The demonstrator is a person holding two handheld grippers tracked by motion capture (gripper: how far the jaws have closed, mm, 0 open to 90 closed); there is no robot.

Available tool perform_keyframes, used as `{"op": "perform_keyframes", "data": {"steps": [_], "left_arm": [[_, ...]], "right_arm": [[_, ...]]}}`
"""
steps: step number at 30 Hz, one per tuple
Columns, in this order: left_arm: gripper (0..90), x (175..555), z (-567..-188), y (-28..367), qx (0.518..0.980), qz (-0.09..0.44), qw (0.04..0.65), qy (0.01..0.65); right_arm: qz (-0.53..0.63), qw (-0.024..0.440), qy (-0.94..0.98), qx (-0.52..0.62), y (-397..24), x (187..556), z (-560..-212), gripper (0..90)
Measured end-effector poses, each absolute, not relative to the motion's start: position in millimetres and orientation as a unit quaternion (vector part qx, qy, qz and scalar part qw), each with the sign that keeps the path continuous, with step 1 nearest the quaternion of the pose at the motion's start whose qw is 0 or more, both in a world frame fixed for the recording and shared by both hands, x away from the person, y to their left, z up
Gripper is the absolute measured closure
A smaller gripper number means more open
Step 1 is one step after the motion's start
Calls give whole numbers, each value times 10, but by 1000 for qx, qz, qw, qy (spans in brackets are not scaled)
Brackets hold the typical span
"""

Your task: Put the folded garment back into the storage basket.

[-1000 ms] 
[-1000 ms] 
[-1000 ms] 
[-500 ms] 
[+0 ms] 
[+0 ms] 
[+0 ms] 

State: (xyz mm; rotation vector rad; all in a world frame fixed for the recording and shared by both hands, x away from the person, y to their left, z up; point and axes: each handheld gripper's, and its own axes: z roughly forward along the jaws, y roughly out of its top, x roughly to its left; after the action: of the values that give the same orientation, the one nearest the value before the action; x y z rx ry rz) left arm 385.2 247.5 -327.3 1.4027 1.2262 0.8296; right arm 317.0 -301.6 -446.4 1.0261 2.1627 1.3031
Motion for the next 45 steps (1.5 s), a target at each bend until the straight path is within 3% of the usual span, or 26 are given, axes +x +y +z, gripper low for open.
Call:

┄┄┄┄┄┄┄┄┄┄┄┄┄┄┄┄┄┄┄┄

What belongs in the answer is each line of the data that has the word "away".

Measured end-effector poses, each absolute, not relative to the motion's start: position in millimetres and orientation as a unit quaternion (vector part qx, qy, qz and scalar part qw), each with the sign that keeps the path continuous, with step 1 nearest the quaternion of the pose at the motion's start whose qw is 0 or more, both in a world frame fixed for the recording and shared by both hands, x away from the person, y to their left, z up
State: (xyz mm; rotation vector rad; all in a world frame fixed for the recording and shared by both hands, x away from the person, y to their left, z up; point and axes: each handheld gripper's, and its own axes: z roughly forward along the jaws, y roughly out of its top, x roughly to its left; after the action: of the values that give the same orientation, the one nearest the value before the action; x y z rx ry rz) left arm 385.2 247.5 -327.3 1.4027 1.2262 0.8296; right arm 317.0 -301.6 -446.4 1.0261 2.1627 1.3031

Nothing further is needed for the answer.